--- INSTRUCTIONS TO FOLLOW ---
Please give the number of lines in the entries below that hold "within", with no other words.

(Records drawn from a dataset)
-- -- --
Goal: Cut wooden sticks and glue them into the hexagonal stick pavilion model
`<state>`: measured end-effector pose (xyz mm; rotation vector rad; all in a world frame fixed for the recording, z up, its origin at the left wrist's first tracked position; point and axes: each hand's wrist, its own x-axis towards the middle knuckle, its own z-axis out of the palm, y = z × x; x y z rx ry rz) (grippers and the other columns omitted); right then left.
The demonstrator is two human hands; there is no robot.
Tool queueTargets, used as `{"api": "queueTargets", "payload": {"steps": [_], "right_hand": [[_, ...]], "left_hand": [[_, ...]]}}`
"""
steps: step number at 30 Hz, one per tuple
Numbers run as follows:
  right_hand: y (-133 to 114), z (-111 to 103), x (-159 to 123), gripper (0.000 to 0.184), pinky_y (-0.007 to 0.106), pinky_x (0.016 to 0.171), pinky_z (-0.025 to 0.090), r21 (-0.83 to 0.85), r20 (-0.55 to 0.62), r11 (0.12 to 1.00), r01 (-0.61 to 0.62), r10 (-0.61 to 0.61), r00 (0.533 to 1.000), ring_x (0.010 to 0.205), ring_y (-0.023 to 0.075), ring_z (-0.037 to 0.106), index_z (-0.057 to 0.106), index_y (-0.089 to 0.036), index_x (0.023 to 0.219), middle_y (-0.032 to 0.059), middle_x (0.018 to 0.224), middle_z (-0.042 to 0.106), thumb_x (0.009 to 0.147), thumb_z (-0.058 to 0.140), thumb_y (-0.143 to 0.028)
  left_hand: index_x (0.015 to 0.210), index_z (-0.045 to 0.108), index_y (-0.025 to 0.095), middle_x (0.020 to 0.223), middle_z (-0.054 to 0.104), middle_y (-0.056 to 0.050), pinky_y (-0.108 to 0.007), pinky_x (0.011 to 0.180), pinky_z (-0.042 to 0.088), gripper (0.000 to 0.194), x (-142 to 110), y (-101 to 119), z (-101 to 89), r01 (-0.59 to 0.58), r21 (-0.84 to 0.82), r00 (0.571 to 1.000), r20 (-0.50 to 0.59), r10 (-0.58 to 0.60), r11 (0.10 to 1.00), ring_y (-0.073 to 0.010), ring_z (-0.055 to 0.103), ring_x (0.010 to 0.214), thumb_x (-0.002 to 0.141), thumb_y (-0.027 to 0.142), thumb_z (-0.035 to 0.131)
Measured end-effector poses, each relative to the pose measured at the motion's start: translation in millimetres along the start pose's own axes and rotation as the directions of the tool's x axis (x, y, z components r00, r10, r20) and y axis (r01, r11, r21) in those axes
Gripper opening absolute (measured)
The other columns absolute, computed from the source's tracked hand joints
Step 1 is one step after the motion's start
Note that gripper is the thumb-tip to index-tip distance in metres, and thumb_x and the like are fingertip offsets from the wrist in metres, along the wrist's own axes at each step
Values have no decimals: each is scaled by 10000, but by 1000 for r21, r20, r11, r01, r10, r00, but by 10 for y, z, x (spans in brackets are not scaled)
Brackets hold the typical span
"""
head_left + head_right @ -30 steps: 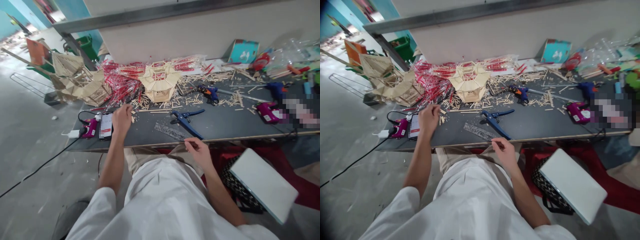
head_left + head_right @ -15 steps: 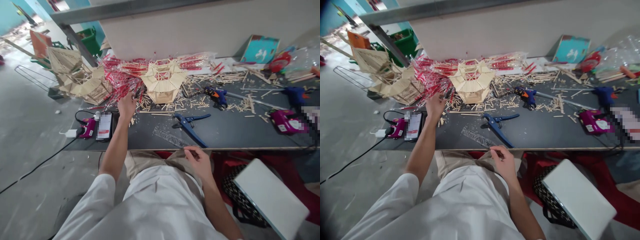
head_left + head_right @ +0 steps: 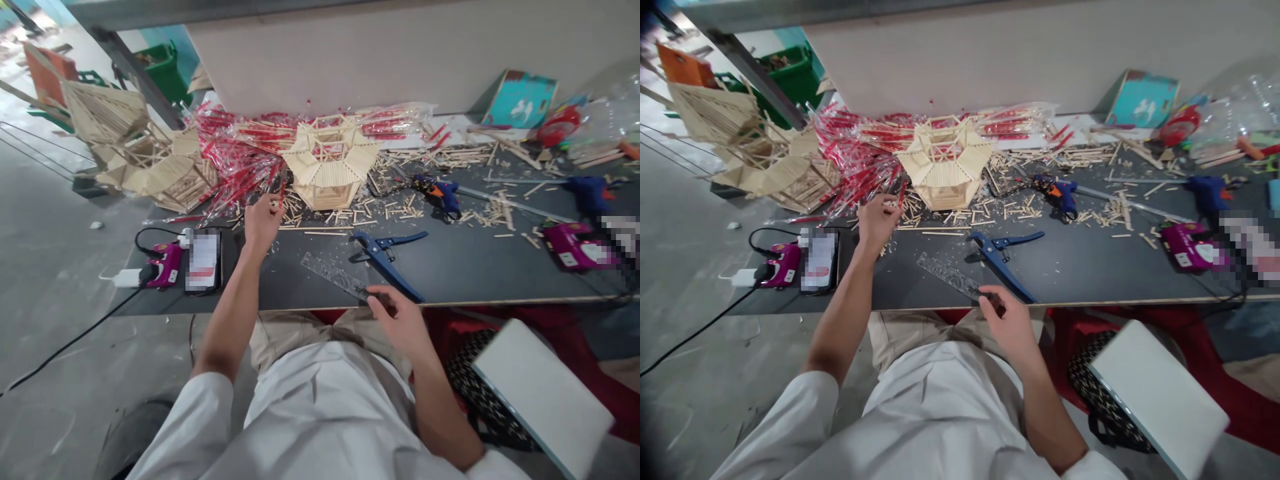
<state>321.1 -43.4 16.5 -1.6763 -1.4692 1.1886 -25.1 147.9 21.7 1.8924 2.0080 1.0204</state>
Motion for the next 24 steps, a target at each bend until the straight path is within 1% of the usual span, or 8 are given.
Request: {"api": "queueTargets", "payload": {"steps": [3, 7, 11, 14, 17, 19, 21, 24], "right_hand": [[-149, -64, 113, 438, 335, 684, 499, -162, 133, 985, 61, -40, 990, 653, 181, 599, 707, -289, 1333, 2, 789, 696, 994, 622, -553], [-322, -141, 216, 658, 343, 693, 503, -299, 314, 941, 160, -61, 947, 642, 190, 613, 468, -294, 1621, -22, 757, 696, 1012, 605, -503], [-287, -287, 318, 507, 352, 750, 544, -341, 135, 915, 215, -179, 975, 678, 185, 631, 629, -250, 1455, 9, 828, 715, 1006, 630, -486], [-157, -456, 504, 458, 413, 883, 577, -482, -19, 823, 301, -354, 935, 888, 242, 688, 678, -229, 1373, 96, 1114, 738, 1003, 640, -495], [-75, -592, 775, 563, 553, 1184, 459, -617, 51, 685, 388, -457, 888, 1389, 380, 550, 643, -179, 1422, 176, 1472, 621, 987, 656, -535], [-80, -635, 946, 683, 602, 1263, 373, -653, 153, 634, 413, -424, 892, 1551, 417, 386, 572, -156, 1505, 195, 1620, 503, 970, 667, -570], [-121, -647, 1067, 773, 616, 1276, 355, -665, 242, 606, 436, -378, 894, 1569, 417, 374, 490, -162, 1581, 191, 1657, 467, 960, 669, -586], [-178, -655, 1139, 774, 600, 1227, 422, -674, 283, 577, 461, -374, 883, 1456, 406, 520, 476, -193, 1595, 182, 1580, 549, 953, 663, -583]], "left_hand": [[1139, 729, 222, 841, 813, -17, -312, 850, 550, 248, -30, 42, 66, -10, -40, 999, -31, 9, 999, -197, 775, 810, 894, 265, 732], [1164, 706, 226, 952, 820, -41, -333, 885, 561, 197, -34, 35, 83, -53, -39, 993, -103, 48, 998, -202, 782, 896, 989, 259, 624], [1369, 608, 239, 1228, 774, -94, -354, 978, 570, 384, -37, 3, 41, -93, -32, 984, -157, 87, 995, -206, 755, 1060, 1009, 152, 509], [1474, 549, 233, 1442, 642, -162, -394, 1032, 562, 484, -61, 40, 5, -146, 42, 974, -171, 151, 988, -253, 695, 1186, 994, 175, 542], [1419, 602, 225, 1310, 702, -137, -408, 1065, 540, 405, -88, 115, -7, -184, 53, 976, -110, 189, 982, -263, 684, 1188, 1018, 221, 542], [1362, 637, 218, 1109, 763, -92, -397, 1038, 539, 341, -101, 164, 3, -169, 31, 985, -27, 170, 985, -247, 714, 1082, 1061, 247, 479], [1354, 641, 206, 1010, 777, -74, -391, 1021, 530, 362, -112, 199, 22, -160, 20, 987, 38, 159, 987, -242, 718, 1038, 1094, 244, 391], [1324, 666, 187, 1131, 768, -103, -394, 1057, 502, 388, -127, 223, 50, -241, 17, 968, 74, 239, 970, -247, 683, 1140, 1089, 201, 358]]}}
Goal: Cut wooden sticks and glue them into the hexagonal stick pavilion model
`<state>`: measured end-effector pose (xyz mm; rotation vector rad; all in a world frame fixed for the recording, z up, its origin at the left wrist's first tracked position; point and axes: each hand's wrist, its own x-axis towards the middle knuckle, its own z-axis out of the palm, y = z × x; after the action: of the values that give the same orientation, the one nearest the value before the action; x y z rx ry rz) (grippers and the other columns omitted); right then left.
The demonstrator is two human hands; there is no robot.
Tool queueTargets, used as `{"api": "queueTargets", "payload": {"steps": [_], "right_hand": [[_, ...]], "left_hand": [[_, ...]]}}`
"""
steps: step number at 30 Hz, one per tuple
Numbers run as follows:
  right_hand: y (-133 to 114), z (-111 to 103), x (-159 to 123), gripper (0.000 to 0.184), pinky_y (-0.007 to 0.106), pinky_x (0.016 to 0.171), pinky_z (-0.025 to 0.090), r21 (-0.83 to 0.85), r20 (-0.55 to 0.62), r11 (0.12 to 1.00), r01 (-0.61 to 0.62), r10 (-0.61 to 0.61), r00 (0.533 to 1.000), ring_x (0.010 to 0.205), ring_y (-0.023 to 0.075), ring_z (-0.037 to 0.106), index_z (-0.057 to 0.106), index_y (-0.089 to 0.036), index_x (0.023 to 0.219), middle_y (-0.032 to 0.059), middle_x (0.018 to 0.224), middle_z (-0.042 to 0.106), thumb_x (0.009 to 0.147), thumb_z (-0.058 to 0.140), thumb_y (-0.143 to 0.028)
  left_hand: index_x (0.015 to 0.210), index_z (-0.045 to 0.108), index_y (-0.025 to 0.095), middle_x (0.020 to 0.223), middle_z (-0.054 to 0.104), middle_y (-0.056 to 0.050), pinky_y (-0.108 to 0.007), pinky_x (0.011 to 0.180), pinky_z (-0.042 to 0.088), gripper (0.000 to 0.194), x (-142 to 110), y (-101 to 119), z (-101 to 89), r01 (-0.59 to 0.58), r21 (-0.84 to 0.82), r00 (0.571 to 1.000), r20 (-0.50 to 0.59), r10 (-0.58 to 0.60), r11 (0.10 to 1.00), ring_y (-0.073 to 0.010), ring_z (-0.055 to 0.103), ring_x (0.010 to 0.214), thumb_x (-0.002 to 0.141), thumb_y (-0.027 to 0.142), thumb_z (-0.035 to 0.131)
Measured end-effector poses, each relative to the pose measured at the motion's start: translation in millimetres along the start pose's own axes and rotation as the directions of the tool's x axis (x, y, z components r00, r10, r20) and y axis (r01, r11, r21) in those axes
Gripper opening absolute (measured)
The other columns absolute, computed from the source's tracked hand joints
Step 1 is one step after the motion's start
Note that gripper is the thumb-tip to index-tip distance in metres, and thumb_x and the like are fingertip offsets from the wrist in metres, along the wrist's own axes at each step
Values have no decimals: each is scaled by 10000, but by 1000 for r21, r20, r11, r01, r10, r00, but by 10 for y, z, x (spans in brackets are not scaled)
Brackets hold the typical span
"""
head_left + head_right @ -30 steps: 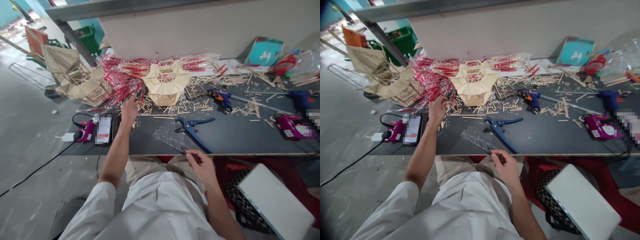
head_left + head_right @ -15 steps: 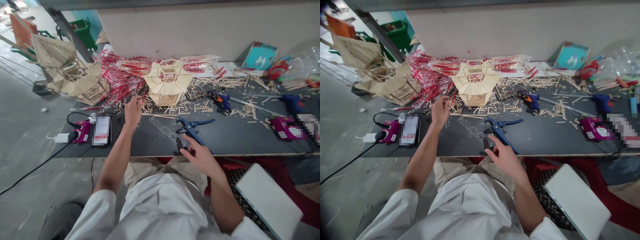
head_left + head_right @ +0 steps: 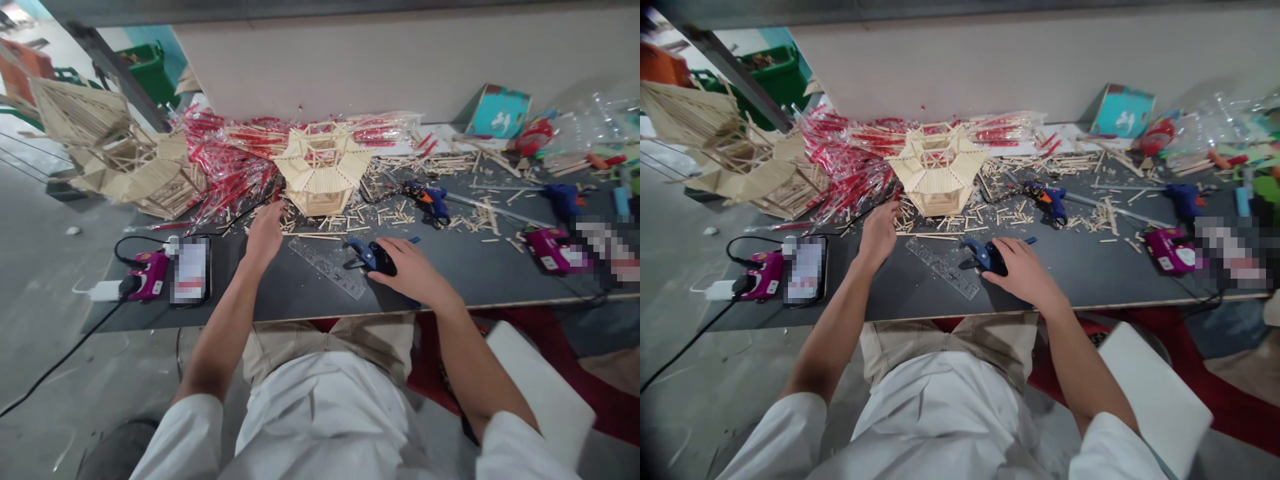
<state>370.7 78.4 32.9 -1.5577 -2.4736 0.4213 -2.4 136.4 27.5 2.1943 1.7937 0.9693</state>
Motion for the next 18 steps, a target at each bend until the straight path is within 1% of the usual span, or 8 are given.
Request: {"api": "queueTargets", "payload": {"steps": [4, 8, 10, 12, 14, 15, 17, 18], "right_hand": [[138, -46, -71, 747, 592, 1173, 471, -46, -42, 997, -57, 55, 998, 1383, 425, 570, 527, -174, 1555, 210, 1493, 600, 930, 664, -560], [539, -102, -225, 768, 616, 1160, 478, -105, -28, 986, -132, 130, 991, 1392, 441, 569, 525, -158, 1559, 220, 1526, 589, 932, 638, -588], [704, -155, -264, 787, 644, 1157, 470, -152, -39, 974, -169, 165, 986, 1398, 479, 556, 552, -96, 1530, 259, 1524, 586, 929, 629, -598], [716, -247, -235, 755, 664, 1161, 457, -171, -63, 969, -178, 170, 983, 1395, 511, 550, 622, -41, 1449, 294, 1487, 602, 932, 617, -591], [511, -393, -143, 680, 650, 1181, 451, -119, -88, 983, -141, 131, 987, 1408, 497, 547, 686, -54, 1381, 278, 1476, 619, 952, 602, -576], [328, -487, -89, 649, 626, 1205, 442, -52, -90, 995, -80, 75, 993, 1411, 459, 561, 674, -90, 1418, 235, 1494, 623, 975, 591, -558], [-155, -703, -9, 638, 561, 1177, 500, 137, -84, 988, 70, -59, 995, 1358, 375, 635, 611, -217, 1521, 130, 1497, 654, 987, 621, -565], [-431, -816, -1, 668, 517, 1123, 555, 251, -66, 956, 151, -139, 988, 1271, 335, 698, 560, -284, 1571, 86, 1420, 711, 974, 660, -567]], "left_hand": [[1157, 748, 190, 1156, 762, -104, -396, 1066, 497, 296, -25, 38, 23, -180, 1, 975, 135, 179, 984, -259, 665, 1151, 1087, 296, 481], [1307, 712, 162, 1192, 774, -127, -410, 1039, 509, 361, -48, 131, 57, -231, 15, 946, 239, 221, 973, -276, 672, 1154, 1107, 344, 473], [1288, 730, 160, 1185, 775, -125, -419, 1049, 501, 372, -46, 164, 84, -284, 26, 926, 268, 267, 958, -273, 671, 1142, 1112, 359, 469], [1203, 772, 179, 1135, 775, -107, -419, 1042, 500, 344, -37, 168, 115, -343, 37, 903, 288, 318, 939, -267, 672, 1111, 1096, 385, 518], [1142, 797, 193, 1089, 770, -96, -410, 1006, 511, 309, -28, 151, 144, -374, 51, 889, 303, 343, 926, -262, 674, 1077, 1072, 394, 573], [1126, 804, 197, 1068, 768, -92, -404, 987, 517, 292, -25, 139, 156, -380, 55, 887, 307, 346, 923, -258, 676, 1059, 1065, 383, 588], [1109, 813, 194, 1043, 768, -91, -394, 964, 524, 269, -24, 119, 171, -381, 54, 886, 306, 348, 923, -253, 681, 1033, 1061, 346, 596], [1101, 817, 190, 1034, 769, -93, -391, 958, 526, 264, -25, 110, 175, -382, 47, 886, 304, 351, 923, -252, 682, 1025, 1060, 328, 595]]}}
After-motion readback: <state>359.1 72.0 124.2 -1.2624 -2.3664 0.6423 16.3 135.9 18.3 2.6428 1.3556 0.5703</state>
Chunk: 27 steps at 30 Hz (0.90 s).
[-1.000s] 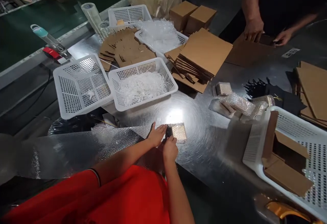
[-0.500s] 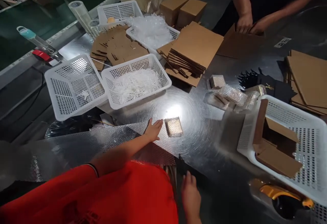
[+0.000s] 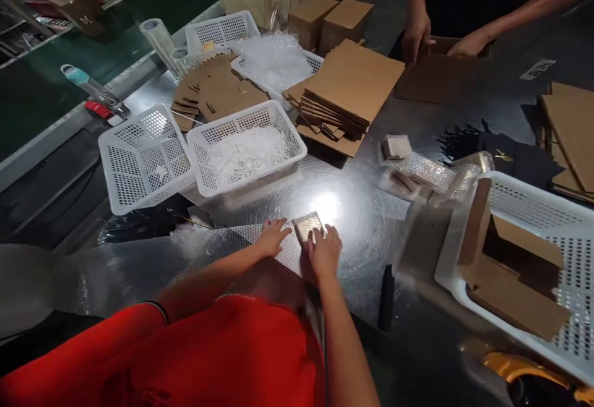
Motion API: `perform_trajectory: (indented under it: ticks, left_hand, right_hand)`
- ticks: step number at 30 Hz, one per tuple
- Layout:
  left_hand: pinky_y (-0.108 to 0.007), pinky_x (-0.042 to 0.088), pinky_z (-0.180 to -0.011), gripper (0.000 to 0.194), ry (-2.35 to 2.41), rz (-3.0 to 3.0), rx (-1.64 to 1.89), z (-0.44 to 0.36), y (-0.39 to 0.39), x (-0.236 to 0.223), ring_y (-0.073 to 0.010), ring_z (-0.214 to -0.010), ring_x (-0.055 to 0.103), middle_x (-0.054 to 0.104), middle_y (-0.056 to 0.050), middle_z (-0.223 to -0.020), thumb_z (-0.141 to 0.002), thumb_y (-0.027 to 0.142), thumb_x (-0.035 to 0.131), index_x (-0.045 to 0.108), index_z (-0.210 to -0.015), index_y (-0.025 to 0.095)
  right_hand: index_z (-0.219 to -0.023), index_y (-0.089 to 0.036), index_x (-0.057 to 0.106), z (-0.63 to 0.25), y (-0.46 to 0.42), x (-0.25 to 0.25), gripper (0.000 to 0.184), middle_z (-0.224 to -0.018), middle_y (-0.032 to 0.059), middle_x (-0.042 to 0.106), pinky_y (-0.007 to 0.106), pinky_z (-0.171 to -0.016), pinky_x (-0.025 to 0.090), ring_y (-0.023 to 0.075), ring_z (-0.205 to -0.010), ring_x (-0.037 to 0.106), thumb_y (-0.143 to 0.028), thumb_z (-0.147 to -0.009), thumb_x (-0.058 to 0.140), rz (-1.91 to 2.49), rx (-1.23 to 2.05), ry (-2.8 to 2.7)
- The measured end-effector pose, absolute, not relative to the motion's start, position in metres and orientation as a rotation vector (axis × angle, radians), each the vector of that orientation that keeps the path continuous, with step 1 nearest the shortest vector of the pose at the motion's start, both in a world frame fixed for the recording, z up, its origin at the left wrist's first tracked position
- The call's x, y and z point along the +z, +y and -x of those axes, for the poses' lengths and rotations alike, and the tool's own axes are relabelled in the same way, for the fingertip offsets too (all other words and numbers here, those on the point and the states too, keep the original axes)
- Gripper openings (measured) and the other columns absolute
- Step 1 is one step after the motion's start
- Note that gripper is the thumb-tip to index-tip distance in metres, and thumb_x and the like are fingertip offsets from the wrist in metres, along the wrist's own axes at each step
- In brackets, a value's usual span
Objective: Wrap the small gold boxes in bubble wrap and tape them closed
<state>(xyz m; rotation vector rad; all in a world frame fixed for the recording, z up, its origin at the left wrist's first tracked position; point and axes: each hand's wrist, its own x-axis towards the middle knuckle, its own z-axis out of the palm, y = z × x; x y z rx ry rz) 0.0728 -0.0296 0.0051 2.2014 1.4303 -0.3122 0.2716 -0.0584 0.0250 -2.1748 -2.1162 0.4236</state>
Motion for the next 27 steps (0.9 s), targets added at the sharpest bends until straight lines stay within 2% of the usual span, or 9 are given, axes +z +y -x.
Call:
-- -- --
--- EXPECTED OUTPUT ---
3